_WHAT THE EXERCISE ASKS_
The answer should be a number alone: the count of lines in the listing below that include "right".

_DATA SECTION_
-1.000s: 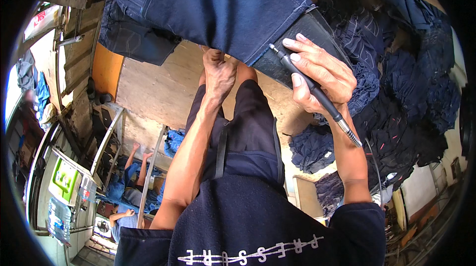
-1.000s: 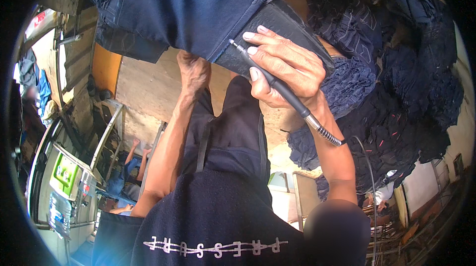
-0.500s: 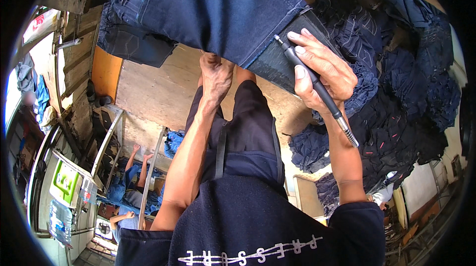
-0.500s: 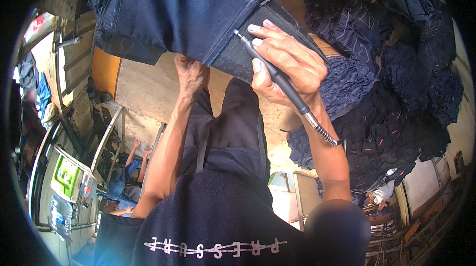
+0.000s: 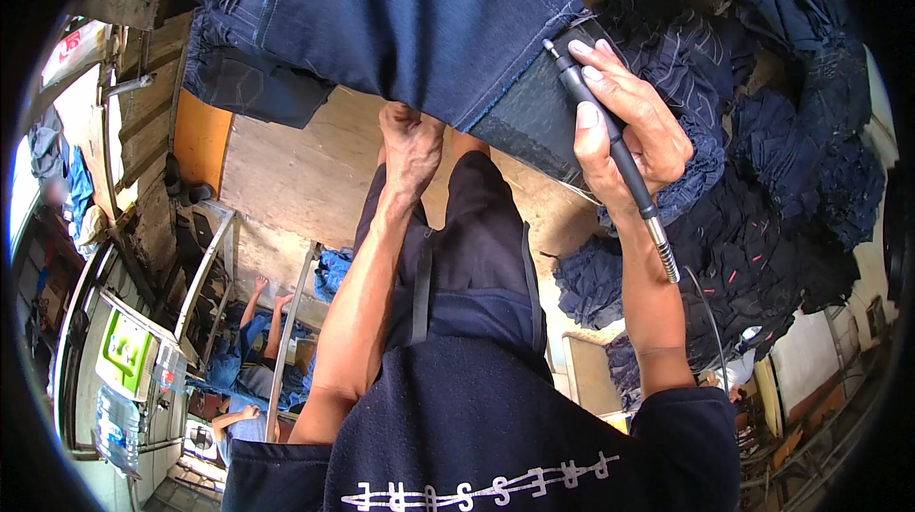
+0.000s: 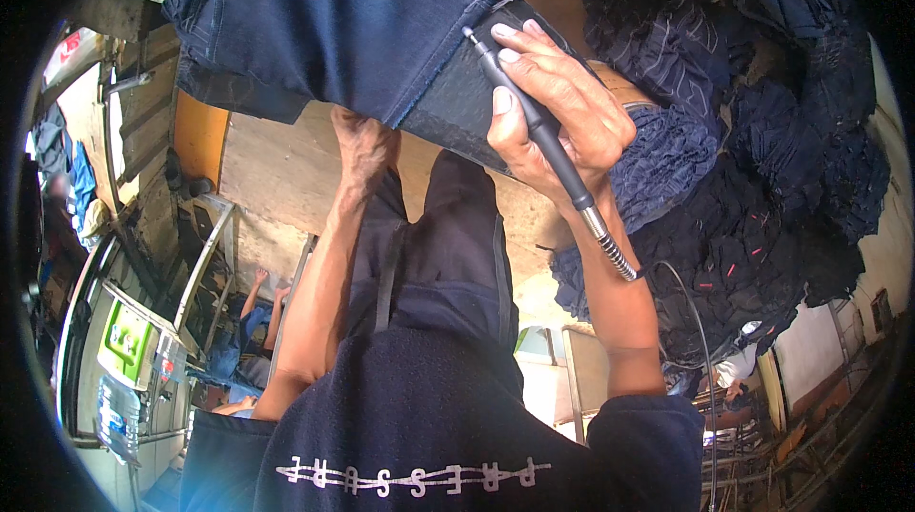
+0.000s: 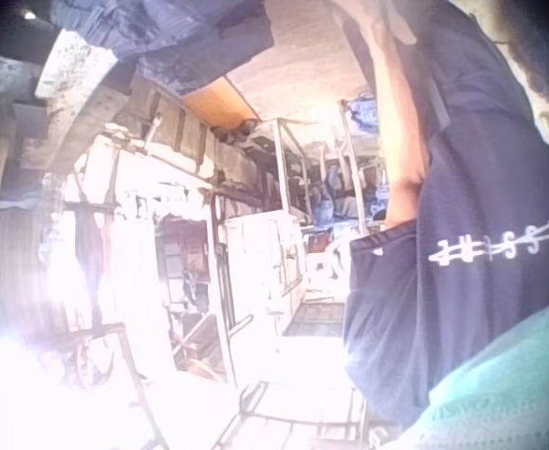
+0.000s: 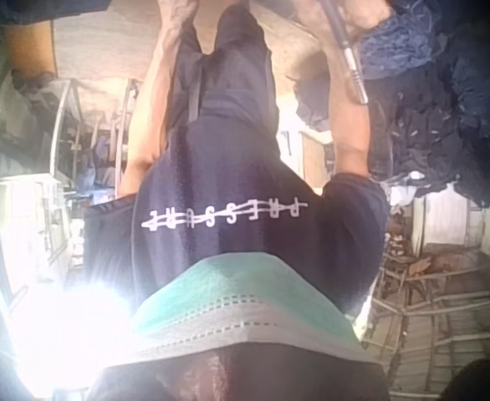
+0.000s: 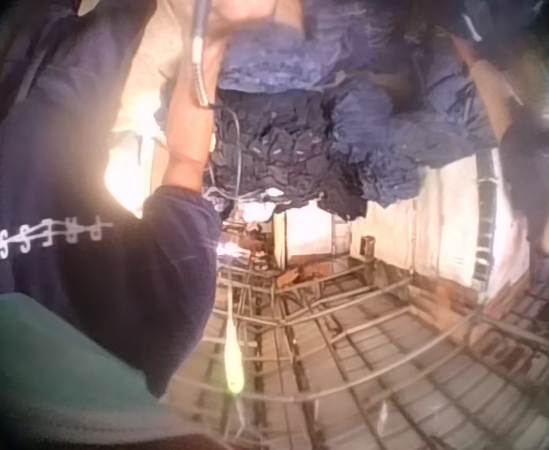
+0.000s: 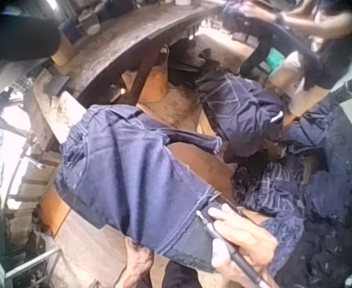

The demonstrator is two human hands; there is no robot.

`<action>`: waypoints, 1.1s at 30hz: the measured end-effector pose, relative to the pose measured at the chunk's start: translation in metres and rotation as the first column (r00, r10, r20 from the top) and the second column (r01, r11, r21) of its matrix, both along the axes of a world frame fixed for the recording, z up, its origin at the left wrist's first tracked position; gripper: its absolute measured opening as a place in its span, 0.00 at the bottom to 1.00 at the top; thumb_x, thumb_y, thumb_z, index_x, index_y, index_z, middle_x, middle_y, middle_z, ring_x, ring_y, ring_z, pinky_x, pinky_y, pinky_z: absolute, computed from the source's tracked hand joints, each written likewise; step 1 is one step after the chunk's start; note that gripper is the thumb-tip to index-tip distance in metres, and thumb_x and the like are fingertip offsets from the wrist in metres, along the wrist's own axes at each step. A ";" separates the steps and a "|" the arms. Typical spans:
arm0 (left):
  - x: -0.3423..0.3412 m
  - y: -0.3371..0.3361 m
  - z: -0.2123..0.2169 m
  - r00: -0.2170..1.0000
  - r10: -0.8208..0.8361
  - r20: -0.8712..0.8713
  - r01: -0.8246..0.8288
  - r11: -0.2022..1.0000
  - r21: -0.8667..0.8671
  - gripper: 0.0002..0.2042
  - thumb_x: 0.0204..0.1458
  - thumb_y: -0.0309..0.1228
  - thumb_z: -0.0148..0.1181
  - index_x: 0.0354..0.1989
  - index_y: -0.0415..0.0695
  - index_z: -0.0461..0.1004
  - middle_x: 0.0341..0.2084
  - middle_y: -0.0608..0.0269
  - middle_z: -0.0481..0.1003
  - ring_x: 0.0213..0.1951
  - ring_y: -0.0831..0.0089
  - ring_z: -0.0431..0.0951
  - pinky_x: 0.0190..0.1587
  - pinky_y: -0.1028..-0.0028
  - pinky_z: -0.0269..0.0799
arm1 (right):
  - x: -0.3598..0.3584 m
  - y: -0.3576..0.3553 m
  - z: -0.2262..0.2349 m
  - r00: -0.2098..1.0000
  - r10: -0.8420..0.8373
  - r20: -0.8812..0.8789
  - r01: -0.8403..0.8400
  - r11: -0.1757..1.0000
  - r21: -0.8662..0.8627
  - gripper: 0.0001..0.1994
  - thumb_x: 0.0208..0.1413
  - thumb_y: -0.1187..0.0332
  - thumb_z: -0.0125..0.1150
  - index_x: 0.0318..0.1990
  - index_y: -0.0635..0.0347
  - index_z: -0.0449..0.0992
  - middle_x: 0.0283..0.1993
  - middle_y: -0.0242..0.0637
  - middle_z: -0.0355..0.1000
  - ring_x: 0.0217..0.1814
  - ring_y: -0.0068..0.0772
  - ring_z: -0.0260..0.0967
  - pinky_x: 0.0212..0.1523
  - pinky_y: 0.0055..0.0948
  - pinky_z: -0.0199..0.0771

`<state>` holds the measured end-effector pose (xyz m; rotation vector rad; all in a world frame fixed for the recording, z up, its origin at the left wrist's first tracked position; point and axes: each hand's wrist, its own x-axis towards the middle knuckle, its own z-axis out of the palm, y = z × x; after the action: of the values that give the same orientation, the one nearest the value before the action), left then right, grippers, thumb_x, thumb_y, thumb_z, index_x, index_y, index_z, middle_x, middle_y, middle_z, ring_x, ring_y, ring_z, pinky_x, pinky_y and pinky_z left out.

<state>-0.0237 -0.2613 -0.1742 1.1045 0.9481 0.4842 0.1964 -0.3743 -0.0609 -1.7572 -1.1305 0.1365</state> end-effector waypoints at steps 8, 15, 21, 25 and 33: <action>-0.005 -0.003 -0.012 0.994 0.070 0.085 -0.055 0.985 -0.165 0.12 0.63 0.17 0.68 0.54 0.33 0.83 0.55 0.59 0.84 0.55 0.69 0.84 0.62 0.67 0.78 | 0.001 0.000 0.001 0.999 0.038 -0.008 -0.038 0.999 0.007 0.13 0.47 0.80 0.68 0.42 0.71 0.85 0.41 0.52 0.86 0.52 0.53 0.88 0.63 0.54 0.86; 0.001 -0.002 0.004 1.000 0.030 -0.005 -0.030 0.997 -0.069 0.07 0.68 0.26 0.63 0.42 0.35 0.85 0.37 0.71 0.85 0.40 0.84 0.77 0.46 0.76 0.73 | -0.001 -0.002 0.001 0.995 0.101 -0.011 -0.100 0.995 0.013 0.13 0.45 0.80 0.69 0.41 0.72 0.85 0.36 0.49 0.84 0.51 0.53 0.88 0.62 0.55 0.87; 0.000 0.001 -0.003 0.991 0.090 0.101 -0.070 0.981 -0.182 0.11 0.61 0.20 0.72 0.51 0.34 0.83 0.51 0.60 0.85 0.52 0.72 0.84 0.59 0.70 0.77 | -0.002 -0.001 0.004 1.000 0.003 -0.030 -0.003 1.000 -0.010 0.13 0.44 0.80 0.68 0.40 0.72 0.85 0.38 0.51 0.85 0.50 0.54 0.88 0.61 0.54 0.87; -0.006 0.003 -0.006 0.999 0.020 0.029 -0.016 0.991 -0.136 0.10 0.61 0.19 0.72 0.50 0.34 0.84 0.49 0.62 0.85 0.51 0.74 0.83 0.57 0.72 0.77 | -0.004 0.001 0.004 0.998 0.056 0.000 -0.056 0.998 0.003 0.13 0.44 0.80 0.68 0.40 0.72 0.85 0.38 0.51 0.85 0.50 0.54 0.89 0.61 0.54 0.87; 0.004 0.010 0.012 0.998 -0.046 -0.031 0.042 0.992 -0.115 0.09 0.62 0.24 0.71 0.48 0.34 0.84 0.48 0.64 0.85 0.49 0.75 0.83 0.55 0.71 0.76 | -0.008 -0.004 0.006 0.976 0.216 -0.019 -0.216 0.976 0.021 0.12 0.46 0.81 0.65 0.41 0.71 0.85 0.37 0.50 0.85 0.49 0.52 0.89 0.59 0.54 0.89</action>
<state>-0.0197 -0.2512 -0.1624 1.0309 0.9671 0.3716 0.1884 -0.3780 -0.0548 -1.6088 -1.3019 0.2743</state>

_WRITTEN ANSWER_
2